Over the past few decades, continuing efforts to eliminate lead exposure in children have dramatically reduced the incidence of elevated blood lead levels in the United States (defined by the U.S. Centers for Disease Control as greater than or equal to 10 micrograms per deciliter). But the mission is far from accomplished; the negative effects of lead are still obvious.
As researchers at Cornell University and Drexel University College of Medicine demonstrate in their recent article, a relationship between lead exposure and the academic achievement of children in New York State remains easily discernible. In New York, doctors are required by law to test children under six years of age for blood lead content; the incidence of blood lead over 10 micrograms per deciliter is recorded and published, county-by-county. And schools, in accordance with the U.S. No Child Left Behind law, are required to give their students standardized academic tests; results of these tests are similarly published, county-by-county. The authors of this article combined the two county-level data sets, wondering whether elevated lead continued to predict lower academic achievement despite the great advances made.
Their results indicated that the negative association between lead and achievement does remain quite significant. In fact, the association between the two was almost as significant as the association between two separate rounds of academic testing – lead exposure predicted later achievement almost as well as earlier academic achievement predicted later achievement.
From here, the researchers asked: could this association simply be function of the fact that higher income counties probably have higher achievement and lower lead? To answer this question, they tested for any confounding effects of income, obtaining county-level income data from the U.S. Census Bureau and statistically controlling for income. Ultimately, the association between lead and achievement remained, even after controlling for income. Differences in academic performance should most likely be attributed to the lead itself.

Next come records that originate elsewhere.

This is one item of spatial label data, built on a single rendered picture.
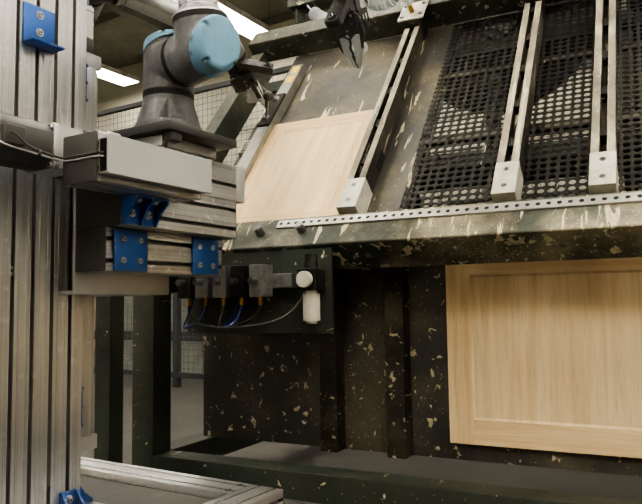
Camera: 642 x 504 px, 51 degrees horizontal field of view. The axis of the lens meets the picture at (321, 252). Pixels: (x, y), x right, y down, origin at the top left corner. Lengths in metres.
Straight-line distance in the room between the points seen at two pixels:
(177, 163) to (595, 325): 1.17
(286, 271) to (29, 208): 0.76
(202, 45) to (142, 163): 0.32
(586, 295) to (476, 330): 0.31
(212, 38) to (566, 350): 1.21
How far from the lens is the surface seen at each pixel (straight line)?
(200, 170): 1.37
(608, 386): 1.93
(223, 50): 1.48
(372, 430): 2.13
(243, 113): 2.83
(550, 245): 1.72
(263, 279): 1.84
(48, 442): 1.52
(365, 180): 1.98
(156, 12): 2.16
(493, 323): 1.96
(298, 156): 2.32
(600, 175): 1.77
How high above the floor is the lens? 0.65
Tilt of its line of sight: 5 degrees up
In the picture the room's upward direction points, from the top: 1 degrees counter-clockwise
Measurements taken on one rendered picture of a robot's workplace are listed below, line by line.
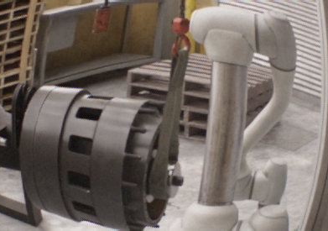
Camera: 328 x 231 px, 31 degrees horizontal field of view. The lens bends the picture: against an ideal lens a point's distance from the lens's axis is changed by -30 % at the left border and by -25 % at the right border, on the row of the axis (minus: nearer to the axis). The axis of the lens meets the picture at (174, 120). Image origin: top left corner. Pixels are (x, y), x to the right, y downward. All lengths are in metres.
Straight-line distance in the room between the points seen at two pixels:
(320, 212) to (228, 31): 0.61
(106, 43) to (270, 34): 6.99
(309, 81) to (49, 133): 5.94
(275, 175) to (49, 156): 0.84
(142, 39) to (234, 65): 7.39
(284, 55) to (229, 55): 0.18
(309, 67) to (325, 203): 6.38
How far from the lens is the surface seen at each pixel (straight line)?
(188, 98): 6.26
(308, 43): 8.13
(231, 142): 1.92
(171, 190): 2.61
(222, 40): 1.89
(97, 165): 2.46
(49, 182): 2.55
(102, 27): 2.49
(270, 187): 2.21
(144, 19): 9.24
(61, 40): 7.36
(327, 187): 1.83
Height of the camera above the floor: 1.72
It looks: 15 degrees down
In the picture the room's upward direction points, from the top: 3 degrees clockwise
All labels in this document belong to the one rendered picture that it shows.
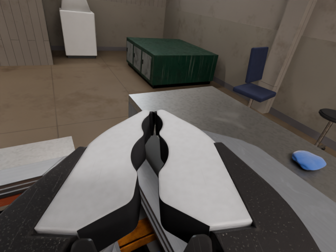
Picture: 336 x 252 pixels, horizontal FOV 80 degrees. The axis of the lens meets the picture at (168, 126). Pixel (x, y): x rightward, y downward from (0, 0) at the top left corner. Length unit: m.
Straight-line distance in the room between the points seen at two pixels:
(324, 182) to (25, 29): 5.13
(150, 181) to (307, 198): 0.55
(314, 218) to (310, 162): 0.27
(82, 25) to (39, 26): 1.00
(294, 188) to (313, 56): 3.07
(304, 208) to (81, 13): 5.53
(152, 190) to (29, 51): 4.75
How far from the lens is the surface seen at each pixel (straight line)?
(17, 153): 1.33
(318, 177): 0.91
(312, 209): 0.72
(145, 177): 0.90
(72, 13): 5.70
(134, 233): 0.96
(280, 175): 0.77
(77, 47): 5.81
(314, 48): 3.70
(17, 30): 5.24
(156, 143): 0.91
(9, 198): 1.05
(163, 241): 0.77
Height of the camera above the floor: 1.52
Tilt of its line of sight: 32 degrees down
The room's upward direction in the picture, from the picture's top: 8 degrees clockwise
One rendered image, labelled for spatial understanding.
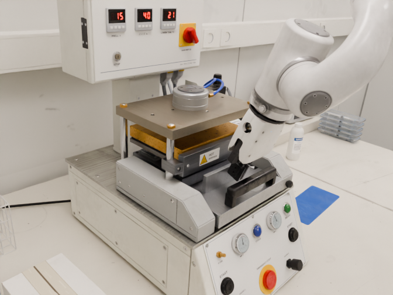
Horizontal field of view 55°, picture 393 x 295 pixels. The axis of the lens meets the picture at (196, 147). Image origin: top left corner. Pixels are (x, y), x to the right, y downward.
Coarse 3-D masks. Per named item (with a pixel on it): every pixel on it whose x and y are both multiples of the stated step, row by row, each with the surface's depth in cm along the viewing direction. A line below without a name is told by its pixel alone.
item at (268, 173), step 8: (272, 168) 80; (256, 176) 76; (264, 176) 77; (272, 176) 80; (240, 184) 73; (248, 184) 74; (256, 184) 76; (272, 184) 81; (232, 192) 71; (240, 192) 72; (232, 200) 71
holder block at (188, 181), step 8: (136, 152) 86; (144, 160) 84; (152, 160) 83; (160, 160) 83; (224, 160) 85; (160, 168) 80; (208, 168) 81; (216, 168) 84; (176, 176) 77; (192, 176) 78; (200, 176) 80; (192, 184) 79
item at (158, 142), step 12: (132, 132) 84; (144, 132) 81; (204, 132) 83; (216, 132) 83; (228, 132) 84; (144, 144) 82; (156, 144) 79; (180, 144) 76; (192, 144) 77; (204, 144) 78
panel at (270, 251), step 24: (288, 192) 89; (264, 216) 82; (288, 216) 88; (216, 240) 71; (264, 240) 81; (288, 240) 87; (216, 264) 71; (240, 264) 75; (264, 264) 80; (216, 288) 70; (240, 288) 74; (264, 288) 79
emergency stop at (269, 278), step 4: (268, 272) 80; (272, 272) 80; (264, 276) 79; (268, 276) 79; (272, 276) 80; (264, 280) 79; (268, 280) 79; (272, 280) 80; (276, 280) 81; (264, 284) 79; (268, 284) 79; (272, 284) 80; (268, 288) 79; (272, 288) 80
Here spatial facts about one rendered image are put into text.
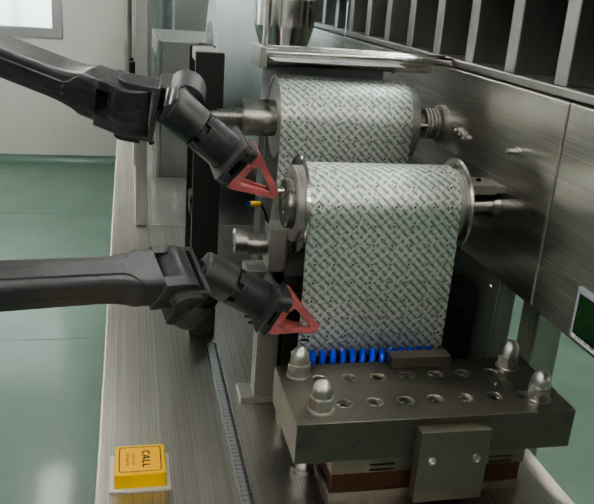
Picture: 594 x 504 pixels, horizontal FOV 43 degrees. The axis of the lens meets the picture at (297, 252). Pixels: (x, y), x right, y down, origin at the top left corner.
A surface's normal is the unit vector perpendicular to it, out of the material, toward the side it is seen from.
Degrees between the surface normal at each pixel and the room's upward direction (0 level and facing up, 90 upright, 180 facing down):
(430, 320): 90
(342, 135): 92
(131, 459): 0
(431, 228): 90
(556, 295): 90
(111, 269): 36
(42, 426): 0
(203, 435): 0
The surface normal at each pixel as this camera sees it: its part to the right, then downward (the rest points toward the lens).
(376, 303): 0.21, 0.35
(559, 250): -0.97, 0.00
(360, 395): 0.07, -0.94
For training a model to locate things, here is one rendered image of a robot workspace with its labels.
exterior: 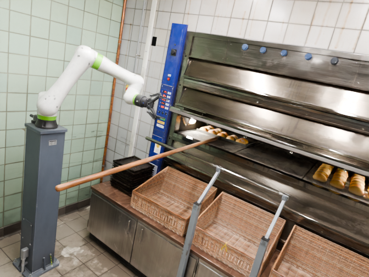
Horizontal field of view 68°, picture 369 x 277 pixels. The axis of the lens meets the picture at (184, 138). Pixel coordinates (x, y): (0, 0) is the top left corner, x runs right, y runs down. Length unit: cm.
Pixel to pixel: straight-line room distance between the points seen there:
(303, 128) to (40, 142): 185
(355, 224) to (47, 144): 219
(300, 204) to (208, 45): 148
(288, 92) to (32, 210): 208
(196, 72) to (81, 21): 114
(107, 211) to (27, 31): 162
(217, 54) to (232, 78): 26
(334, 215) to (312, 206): 15
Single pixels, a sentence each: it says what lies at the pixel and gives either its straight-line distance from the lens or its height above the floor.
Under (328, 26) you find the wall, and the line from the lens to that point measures 217.
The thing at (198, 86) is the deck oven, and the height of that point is 166.
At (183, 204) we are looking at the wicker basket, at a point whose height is 60.
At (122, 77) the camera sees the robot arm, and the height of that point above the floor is 163.
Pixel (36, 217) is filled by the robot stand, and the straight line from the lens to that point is 237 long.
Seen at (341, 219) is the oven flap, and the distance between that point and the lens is 224.
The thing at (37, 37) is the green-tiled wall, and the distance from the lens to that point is 263.
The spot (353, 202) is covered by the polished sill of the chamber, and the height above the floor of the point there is 117.
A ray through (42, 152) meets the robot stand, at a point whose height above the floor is 104.
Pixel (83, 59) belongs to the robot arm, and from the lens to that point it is 189.
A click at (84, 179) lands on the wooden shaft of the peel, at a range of 142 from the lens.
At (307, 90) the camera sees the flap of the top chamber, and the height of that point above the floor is 181.
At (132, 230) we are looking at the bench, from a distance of 244.
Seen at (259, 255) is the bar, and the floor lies 84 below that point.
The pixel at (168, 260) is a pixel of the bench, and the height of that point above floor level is 37.
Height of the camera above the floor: 182
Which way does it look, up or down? 15 degrees down
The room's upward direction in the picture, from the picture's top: 12 degrees clockwise
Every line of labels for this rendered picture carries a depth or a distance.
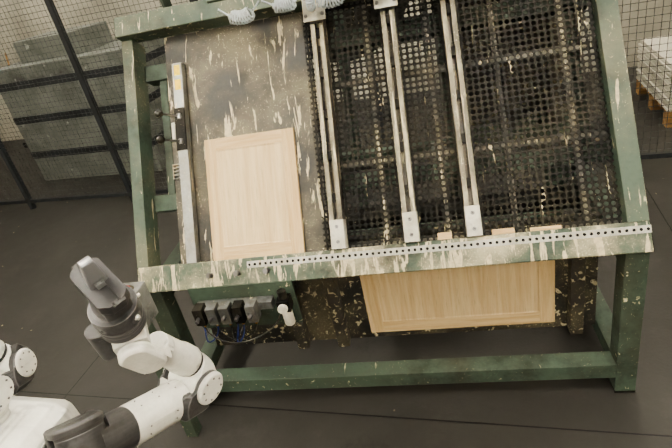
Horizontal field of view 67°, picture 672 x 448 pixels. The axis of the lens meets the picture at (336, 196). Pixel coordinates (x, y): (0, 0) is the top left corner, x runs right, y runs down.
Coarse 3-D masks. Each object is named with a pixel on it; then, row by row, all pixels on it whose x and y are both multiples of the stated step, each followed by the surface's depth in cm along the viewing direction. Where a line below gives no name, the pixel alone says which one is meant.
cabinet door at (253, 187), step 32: (288, 128) 230; (224, 160) 236; (256, 160) 233; (288, 160) 229; (224, 192) 235; (256, 192) 232; (288, 192) 228; (224, 224) 234; (256, 224) 231; (288, 224) 228; (224, 256) 233; (256, 256) 230
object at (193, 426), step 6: (150, 330) 228; (156, 372) 238; (162, 372) 238; (180, 420) 253; (192, 420) 255; (198, 420) 260; (186, 426) 255; (192, 426) 255; (198, 426) 260; (186, 432) 258; (192, 432) 257; (198, 432) 259
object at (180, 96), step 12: (180, 72) 240; (180, 96) 240; (180, 156) 238; (180, 168) 238; (192, 168) 240; (180, 180) 237; (192, 180) 239; (192, 192) 237; (192, 204) 236; (192, 216) 235; (192, 228) 235; (192, 240) 235; (192, 252) 234
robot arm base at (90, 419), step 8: (80, 416) 101; (88, 416) 97; (96, 416) 97; (104, 416) 100; (64, 424) 98; (72, 424) 95; (80, 424) 95; (88, 424) 95; (96, 424) 97; (48, 432) 97; (56, 432) 94; (64, 432) 94; (72, 432) 94; (80, 432) 94; (48, 440) 97; (56, 440) 94; (64, 440) 94
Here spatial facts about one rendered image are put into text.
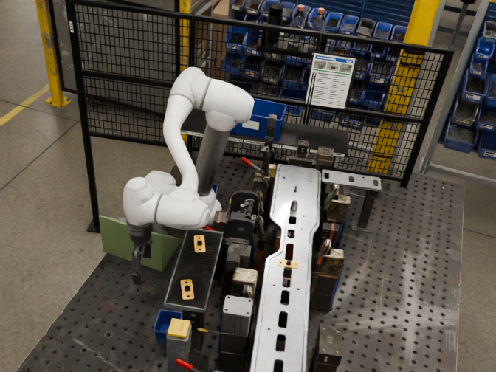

In and of themselves, achievement test scores are not of enormous importance. The far greater concern, of course, lies in the human potential that these scores imperfectly reveal is. And the findings presented in this article suggest that it is safe to estimate that millions of children in the United States are still having their potential reduced by lead. Vigorous efforts should be made to decrease children's exposure to lead even further; complacency should not result from the improvements that have been made to date.
Jillian C Strayhorn and Joseph M Strayhorn. Lead exposure and the 2010 achievement test scores of children in New York counties. Child and Adolescent Psychiatry and Mental Health 2012, 6:4 doi:10.1186/1753-2000-6-4.